The US Supreme Court stayed the scheduled execution in Virginia of Joseph O'Dell. The action followed a protest from Pope John Paul II. The Roman Catholic Church opposes capital punishment, and the pontiff had voiced his concern over several other US cases over the years. O'Dell had been scheduled for execution tonight in Virginia's electric chair for murdering a woman in 1985. The court issued its ruling, pending a review of his appeal.

More than $3 billion was raised to help rebuild Lebanon during an international conference in Washington. A joint statement by Lebanon and the US said participants pledged more than $1 billion in immediate aid and an additional $2.2 billion in multiyear giving.

The Federal Reserve was expected to leave interest rates unchanged at its final meeting of the year in Washington. Meanwhile, November housing starts shot up at the fastest rate in 16 months, with a 9.2 percent gain, the Commerce Department said. They were strongest in the Midwest, which registered a 20.8 percent jump.

The Asian-money controversy spilled over into the Clintons' Whitewater defense fund, with a belated disclosure that some $600,000 in questionable donations were returned, beginning in March. Charles Yah Lin Trie was reportedly appointed to a presidential commission on Asian trade several weeks after delivering $450,000 to the fund on March 21.
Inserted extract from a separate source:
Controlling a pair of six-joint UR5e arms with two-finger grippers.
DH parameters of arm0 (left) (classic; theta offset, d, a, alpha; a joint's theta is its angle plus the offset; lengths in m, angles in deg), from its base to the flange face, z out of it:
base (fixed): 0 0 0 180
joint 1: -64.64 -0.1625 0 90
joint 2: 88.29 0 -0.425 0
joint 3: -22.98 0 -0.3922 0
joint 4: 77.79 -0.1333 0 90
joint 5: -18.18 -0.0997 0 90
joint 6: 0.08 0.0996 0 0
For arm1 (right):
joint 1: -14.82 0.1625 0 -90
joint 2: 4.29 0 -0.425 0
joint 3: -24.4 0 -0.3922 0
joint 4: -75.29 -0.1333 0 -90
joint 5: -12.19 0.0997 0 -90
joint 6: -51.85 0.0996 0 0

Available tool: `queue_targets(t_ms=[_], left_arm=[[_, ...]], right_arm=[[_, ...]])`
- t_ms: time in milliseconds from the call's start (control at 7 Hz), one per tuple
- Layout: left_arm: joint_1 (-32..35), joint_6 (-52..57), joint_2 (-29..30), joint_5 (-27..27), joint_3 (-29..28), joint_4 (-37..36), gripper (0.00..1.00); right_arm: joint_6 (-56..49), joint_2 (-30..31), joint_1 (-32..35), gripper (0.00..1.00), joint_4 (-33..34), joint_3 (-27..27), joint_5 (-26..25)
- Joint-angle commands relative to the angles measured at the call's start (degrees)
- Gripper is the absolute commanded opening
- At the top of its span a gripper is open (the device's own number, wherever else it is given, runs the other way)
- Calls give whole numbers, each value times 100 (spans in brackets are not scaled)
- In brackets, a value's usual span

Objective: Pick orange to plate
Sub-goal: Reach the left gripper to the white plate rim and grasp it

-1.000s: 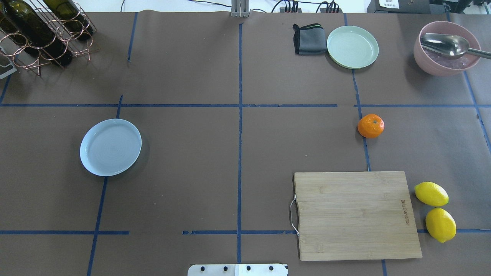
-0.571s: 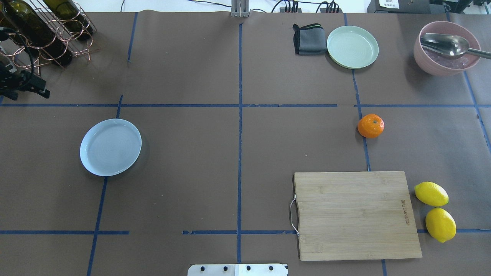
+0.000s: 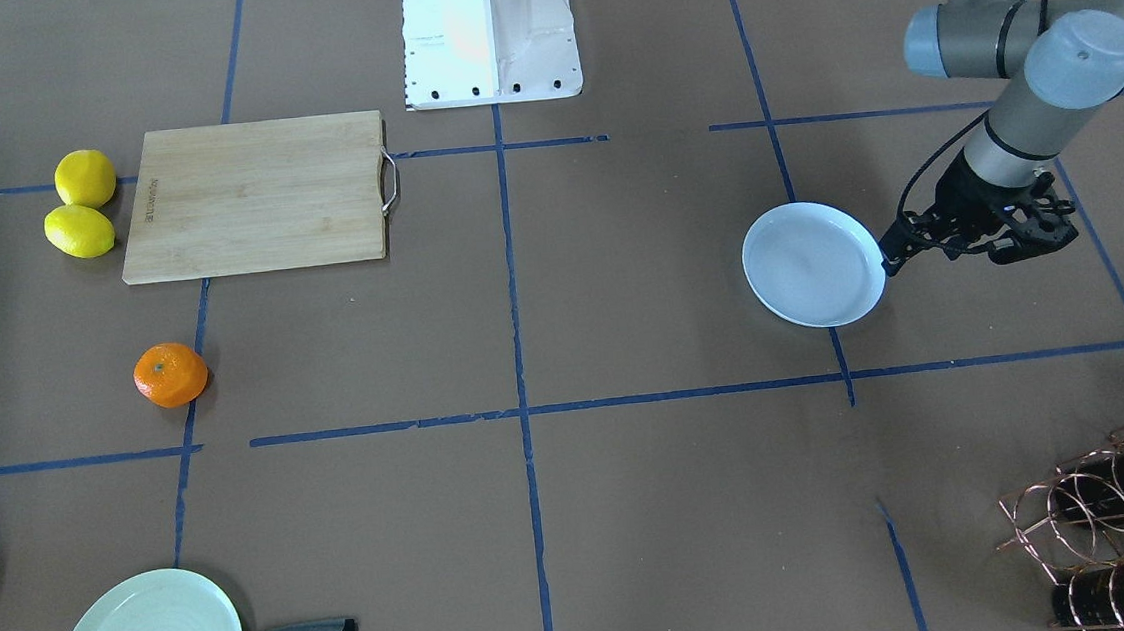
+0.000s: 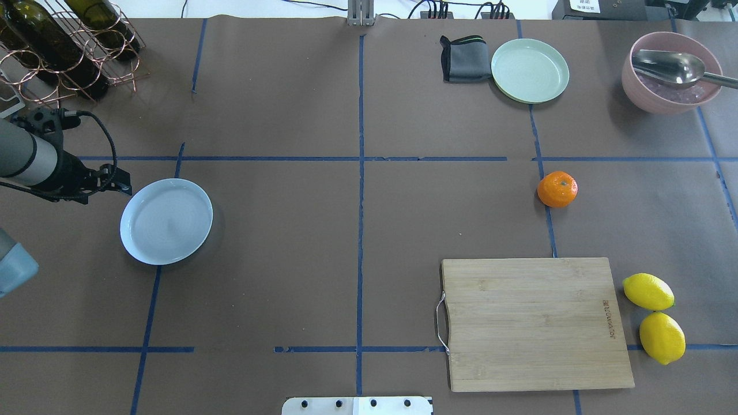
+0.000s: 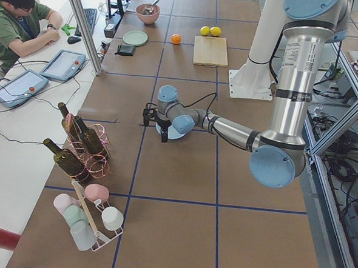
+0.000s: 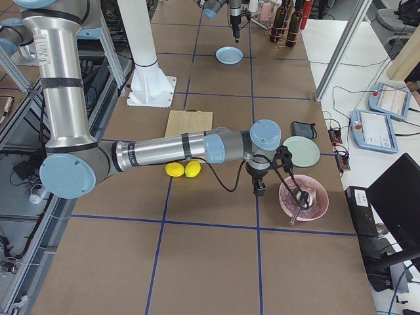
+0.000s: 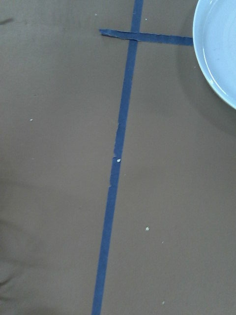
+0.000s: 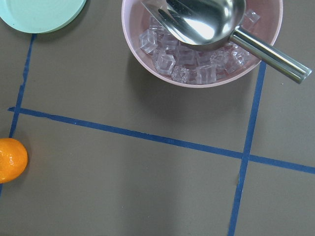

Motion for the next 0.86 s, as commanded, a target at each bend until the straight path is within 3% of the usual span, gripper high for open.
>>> queue_targets(t_ms=[0, 429, 714], left_arm=[[-320, -210, -10, -217, -66, 76, 88], [-417, -184, -10, -218, -199, 94, 78], [-417, -184, -10, -218, -190, 94, 60]], right_arm=[[7, 0, 7, 100, -1, -6, 0], [7, 0, 7, 100, -1, -23, 0], [7, 0, 7, 100, -1, -50, 0]])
More people are asking cities for emergency food and shelter a US Conference of Mayors report said. A survey of 29 cities noted an 11 percent increase in requests for food aid in 1996. Food requests were up 9 percent in 1995. Emergency-housing appeals rose 5 percent, compared to an 11 percent increase last year.

A plan to streamline inspections of federally funded nursing homes drew criticism from consumer groups and state officials. The Department of Health and Human Services proposal was outlined in documents recently sent to officials nationwide, the Los Angeles Times and The New York Times reported. Critics said proposed changes could put the elderly at greater risk of abuse.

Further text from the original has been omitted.